▶ **Work request**: Look at the entries below and restate word for word the lines from the first through the one that has "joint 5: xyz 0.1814".

▶ **Material provided**:
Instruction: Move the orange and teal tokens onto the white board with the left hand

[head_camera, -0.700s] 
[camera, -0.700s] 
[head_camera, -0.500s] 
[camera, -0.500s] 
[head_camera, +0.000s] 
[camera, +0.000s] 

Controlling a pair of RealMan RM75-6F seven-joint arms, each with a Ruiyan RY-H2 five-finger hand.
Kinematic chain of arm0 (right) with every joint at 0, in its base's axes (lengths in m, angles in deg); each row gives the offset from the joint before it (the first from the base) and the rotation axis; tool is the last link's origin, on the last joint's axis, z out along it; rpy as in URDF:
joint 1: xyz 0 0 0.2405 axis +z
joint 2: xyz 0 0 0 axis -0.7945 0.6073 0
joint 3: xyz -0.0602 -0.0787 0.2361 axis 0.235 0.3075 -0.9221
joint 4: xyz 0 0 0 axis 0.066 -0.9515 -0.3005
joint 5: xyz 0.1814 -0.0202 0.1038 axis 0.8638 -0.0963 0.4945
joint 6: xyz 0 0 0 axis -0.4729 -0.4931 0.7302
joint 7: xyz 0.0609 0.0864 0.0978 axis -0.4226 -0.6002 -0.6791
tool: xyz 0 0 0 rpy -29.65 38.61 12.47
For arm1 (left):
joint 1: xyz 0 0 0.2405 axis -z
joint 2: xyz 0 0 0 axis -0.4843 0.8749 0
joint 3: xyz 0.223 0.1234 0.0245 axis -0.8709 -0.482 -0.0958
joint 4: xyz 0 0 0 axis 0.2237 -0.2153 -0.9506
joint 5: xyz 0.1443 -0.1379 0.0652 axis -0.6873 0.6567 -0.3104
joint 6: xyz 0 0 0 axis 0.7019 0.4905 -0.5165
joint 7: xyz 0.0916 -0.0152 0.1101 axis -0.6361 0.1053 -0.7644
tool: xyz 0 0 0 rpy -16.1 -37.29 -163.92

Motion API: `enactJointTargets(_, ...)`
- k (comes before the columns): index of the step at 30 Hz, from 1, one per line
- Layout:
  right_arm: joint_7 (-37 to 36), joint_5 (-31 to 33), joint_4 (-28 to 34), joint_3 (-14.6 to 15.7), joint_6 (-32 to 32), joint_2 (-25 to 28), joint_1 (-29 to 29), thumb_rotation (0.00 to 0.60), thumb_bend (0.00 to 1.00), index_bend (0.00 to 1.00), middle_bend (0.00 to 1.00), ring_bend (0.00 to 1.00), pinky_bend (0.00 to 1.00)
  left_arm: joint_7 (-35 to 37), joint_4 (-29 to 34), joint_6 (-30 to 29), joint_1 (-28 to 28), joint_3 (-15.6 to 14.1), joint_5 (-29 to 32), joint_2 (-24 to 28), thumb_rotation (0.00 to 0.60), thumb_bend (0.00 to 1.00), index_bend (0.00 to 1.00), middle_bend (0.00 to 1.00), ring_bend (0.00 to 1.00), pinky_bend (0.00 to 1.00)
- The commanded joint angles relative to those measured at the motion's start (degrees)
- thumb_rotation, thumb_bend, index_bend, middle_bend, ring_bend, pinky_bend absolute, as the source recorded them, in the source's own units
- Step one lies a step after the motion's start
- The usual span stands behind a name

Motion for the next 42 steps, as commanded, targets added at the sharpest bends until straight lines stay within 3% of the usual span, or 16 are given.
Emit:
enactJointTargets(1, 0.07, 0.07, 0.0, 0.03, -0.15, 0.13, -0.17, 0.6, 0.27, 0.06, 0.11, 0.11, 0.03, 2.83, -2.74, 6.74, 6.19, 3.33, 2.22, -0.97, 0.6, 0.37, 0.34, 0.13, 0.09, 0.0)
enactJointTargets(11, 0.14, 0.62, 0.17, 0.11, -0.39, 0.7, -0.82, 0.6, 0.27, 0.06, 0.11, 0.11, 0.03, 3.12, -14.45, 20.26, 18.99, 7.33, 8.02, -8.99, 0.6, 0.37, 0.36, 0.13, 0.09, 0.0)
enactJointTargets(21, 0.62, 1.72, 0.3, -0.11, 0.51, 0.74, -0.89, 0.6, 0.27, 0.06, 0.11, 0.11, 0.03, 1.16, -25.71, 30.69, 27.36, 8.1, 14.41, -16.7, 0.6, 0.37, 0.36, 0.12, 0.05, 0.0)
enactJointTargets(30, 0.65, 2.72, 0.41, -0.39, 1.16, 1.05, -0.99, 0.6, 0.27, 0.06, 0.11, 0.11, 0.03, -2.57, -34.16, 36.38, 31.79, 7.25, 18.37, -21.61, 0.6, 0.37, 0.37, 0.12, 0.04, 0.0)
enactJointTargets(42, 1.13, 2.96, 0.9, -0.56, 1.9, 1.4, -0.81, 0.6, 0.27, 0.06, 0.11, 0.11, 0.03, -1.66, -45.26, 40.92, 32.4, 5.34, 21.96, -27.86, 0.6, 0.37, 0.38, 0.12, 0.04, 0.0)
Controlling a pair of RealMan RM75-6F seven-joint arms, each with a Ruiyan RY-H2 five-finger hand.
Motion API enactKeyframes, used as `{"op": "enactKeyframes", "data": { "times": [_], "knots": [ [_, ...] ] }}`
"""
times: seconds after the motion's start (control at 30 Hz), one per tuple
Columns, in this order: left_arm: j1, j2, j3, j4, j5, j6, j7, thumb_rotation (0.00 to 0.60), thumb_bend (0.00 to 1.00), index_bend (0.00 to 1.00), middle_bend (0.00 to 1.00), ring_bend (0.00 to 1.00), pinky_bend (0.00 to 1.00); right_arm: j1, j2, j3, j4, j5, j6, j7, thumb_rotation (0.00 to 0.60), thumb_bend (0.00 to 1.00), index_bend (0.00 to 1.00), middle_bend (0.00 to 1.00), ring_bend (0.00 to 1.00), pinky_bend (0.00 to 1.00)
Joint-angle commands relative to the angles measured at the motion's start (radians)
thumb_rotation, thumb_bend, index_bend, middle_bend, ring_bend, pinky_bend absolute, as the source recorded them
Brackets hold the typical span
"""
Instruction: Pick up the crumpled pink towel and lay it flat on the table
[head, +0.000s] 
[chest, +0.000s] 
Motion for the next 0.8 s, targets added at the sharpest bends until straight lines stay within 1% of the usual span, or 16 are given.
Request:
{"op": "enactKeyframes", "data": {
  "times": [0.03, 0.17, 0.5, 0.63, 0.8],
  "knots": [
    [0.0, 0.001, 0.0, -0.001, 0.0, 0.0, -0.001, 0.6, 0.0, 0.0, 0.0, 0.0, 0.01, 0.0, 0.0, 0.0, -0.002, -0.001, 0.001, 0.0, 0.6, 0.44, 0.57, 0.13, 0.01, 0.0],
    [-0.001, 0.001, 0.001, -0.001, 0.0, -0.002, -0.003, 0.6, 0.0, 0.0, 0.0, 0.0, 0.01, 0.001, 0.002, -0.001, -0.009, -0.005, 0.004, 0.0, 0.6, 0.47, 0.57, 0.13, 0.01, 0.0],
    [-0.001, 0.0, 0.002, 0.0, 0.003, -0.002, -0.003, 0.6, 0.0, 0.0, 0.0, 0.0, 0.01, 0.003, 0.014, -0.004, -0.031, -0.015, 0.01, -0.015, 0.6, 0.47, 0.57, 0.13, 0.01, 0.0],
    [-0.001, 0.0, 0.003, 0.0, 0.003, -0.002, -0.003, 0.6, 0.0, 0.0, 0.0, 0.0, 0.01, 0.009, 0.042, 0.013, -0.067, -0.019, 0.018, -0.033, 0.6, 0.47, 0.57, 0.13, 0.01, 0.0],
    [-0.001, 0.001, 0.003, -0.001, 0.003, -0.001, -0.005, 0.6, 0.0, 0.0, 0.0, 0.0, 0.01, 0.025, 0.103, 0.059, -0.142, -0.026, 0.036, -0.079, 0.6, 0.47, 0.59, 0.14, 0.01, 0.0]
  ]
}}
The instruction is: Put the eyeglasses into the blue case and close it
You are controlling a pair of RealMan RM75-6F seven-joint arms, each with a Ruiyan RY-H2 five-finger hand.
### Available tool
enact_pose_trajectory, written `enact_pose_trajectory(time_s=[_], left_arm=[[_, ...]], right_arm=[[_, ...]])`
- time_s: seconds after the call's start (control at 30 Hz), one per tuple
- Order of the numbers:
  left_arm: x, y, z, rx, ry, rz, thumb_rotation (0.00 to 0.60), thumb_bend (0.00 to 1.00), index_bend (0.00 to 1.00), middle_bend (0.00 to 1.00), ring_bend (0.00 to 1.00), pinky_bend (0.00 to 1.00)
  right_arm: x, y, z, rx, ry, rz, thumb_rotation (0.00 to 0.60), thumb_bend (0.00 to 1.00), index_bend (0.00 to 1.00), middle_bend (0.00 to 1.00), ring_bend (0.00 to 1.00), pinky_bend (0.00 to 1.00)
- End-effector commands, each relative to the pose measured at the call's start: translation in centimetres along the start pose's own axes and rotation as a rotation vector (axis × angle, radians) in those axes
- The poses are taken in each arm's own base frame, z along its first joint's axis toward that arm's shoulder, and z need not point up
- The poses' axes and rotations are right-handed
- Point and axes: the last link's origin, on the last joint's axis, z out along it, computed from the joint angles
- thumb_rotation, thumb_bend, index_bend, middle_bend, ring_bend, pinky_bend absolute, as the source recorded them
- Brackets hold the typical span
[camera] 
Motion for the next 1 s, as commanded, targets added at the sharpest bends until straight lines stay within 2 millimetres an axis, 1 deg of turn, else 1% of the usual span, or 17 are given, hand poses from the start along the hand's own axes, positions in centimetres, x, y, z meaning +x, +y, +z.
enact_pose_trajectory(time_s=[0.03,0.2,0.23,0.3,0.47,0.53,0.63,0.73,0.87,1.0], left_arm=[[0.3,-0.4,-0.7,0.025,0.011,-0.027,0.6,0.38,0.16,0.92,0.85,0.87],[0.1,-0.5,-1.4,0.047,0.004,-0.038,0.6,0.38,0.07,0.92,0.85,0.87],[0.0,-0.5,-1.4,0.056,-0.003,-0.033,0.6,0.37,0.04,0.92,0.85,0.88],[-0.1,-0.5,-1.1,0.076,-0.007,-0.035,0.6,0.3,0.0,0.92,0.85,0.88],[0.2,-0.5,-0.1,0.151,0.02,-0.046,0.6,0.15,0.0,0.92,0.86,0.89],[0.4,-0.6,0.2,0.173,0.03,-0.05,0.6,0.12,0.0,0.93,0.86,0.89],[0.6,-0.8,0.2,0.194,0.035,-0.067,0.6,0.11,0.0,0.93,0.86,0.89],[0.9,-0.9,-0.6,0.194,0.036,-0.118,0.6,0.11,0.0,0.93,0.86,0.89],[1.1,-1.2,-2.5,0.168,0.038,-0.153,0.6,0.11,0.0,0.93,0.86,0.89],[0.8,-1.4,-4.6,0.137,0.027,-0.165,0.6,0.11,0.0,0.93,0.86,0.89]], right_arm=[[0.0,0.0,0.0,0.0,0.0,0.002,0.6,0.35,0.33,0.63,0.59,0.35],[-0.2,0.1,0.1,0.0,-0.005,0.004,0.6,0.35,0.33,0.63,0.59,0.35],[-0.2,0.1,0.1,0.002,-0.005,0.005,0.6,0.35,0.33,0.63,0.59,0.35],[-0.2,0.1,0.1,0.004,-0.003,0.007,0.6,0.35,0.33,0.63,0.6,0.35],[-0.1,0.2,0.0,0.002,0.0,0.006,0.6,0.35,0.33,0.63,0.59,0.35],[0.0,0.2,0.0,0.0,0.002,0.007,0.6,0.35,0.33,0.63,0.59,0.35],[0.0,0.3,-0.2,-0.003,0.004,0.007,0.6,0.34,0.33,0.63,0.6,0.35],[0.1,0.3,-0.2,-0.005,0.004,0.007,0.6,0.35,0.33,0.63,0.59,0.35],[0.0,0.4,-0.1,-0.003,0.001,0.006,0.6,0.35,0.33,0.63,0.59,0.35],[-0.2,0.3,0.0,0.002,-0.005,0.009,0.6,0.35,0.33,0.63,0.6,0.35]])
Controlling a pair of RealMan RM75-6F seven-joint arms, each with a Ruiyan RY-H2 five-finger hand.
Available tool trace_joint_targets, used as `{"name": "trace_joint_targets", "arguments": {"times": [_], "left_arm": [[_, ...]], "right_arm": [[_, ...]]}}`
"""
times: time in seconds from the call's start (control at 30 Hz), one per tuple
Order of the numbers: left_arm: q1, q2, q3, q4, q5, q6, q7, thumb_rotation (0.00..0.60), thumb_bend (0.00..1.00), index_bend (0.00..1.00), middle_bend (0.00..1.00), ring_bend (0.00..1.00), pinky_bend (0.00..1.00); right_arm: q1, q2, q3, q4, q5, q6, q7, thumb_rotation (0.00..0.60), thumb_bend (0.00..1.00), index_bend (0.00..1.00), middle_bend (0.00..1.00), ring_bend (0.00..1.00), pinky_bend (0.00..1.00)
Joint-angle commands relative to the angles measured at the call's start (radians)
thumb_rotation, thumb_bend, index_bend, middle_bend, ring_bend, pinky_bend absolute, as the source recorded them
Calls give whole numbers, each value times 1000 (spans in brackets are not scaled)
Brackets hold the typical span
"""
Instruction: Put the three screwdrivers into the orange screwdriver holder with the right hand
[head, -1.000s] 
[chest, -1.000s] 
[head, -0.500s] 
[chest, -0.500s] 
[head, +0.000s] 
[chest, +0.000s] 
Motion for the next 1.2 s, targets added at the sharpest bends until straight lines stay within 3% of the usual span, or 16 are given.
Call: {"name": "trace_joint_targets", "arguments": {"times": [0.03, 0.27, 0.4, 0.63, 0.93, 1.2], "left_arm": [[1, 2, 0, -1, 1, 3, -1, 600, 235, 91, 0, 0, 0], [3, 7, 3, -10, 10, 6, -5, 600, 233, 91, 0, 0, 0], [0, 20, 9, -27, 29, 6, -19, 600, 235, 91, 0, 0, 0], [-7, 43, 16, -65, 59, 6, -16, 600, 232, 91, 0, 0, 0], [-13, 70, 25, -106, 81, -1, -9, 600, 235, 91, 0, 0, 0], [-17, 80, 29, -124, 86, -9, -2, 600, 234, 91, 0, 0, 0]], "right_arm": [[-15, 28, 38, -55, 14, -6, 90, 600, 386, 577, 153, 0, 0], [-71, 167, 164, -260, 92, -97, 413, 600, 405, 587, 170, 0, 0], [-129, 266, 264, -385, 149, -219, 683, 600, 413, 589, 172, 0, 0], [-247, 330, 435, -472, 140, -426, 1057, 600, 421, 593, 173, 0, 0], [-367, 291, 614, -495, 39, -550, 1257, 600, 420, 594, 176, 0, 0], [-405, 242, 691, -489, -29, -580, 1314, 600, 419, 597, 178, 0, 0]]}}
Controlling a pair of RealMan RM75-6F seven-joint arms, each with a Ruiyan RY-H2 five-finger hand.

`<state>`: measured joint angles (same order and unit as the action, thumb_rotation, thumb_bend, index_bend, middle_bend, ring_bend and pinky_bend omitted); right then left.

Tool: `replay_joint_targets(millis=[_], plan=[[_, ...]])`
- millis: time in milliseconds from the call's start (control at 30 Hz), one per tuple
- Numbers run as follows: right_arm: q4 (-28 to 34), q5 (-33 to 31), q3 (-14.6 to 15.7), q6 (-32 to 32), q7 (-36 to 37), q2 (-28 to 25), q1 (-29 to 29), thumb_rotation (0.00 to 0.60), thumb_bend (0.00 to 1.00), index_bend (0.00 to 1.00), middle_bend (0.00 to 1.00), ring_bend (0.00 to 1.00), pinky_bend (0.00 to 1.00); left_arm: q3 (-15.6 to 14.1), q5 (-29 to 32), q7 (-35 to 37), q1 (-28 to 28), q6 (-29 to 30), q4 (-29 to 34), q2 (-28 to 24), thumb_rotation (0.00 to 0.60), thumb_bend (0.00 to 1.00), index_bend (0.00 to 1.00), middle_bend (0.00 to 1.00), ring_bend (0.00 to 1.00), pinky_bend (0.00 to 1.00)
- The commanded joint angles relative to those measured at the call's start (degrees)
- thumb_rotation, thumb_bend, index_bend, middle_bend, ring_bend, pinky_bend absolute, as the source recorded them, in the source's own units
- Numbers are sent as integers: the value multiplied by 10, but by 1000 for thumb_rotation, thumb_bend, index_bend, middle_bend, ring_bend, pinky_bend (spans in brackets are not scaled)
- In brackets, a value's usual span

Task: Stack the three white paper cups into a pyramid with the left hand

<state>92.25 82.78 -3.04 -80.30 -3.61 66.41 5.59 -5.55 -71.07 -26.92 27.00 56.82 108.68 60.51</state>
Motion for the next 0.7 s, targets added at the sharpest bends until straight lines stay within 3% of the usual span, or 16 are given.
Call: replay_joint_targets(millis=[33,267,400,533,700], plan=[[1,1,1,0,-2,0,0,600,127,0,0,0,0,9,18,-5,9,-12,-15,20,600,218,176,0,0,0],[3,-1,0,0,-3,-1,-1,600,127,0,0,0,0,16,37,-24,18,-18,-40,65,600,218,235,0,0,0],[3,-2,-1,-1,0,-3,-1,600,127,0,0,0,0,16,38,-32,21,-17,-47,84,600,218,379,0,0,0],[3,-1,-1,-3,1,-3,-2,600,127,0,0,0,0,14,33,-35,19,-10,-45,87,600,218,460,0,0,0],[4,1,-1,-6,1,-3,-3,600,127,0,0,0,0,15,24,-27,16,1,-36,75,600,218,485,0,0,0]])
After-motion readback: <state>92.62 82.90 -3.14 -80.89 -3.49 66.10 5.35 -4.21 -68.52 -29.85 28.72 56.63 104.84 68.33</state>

▶ **Problem solution**:
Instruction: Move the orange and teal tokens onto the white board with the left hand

[head_camera, -0.700s] 
[camera, -0.700s] 
[head_camera, -0.500s] 
[camera, -0.500s] 
[head_camera, +0.000s] 
[camera, +0.000s] 

Controlling a pair of RealMan RM75-6F seven-joint arms, each with a Ruiyan RY-H2 five-finger hand.
Kinematic chain of arm0 (right) with every joint at 0, in its base's axes (lengths in m, angles in deg); each row gives the offset from the joint before it (the first from the base) and the rotation axis; tool is the last link's origin, on the last joint's axis, z out along it; rpy as in URDF:
joint 1: xyz 0 0 0.2405 axis +z
joint 2: xyz 0 0 0 axis -0.7945 0.6073 0
joint 3: xyz -0.0602 -0.0787 0.2361 axis 0.235 0.3075 -0.9221
joint 4: xyz 0 0 0 axis 0.066 -0.9515 -0.3005
joint 5: xyz 0.1814 -0.0202 0.1038 axis 0.8638 -0.0963 0.4945

Nothing remains to be done, and the exercise is complete.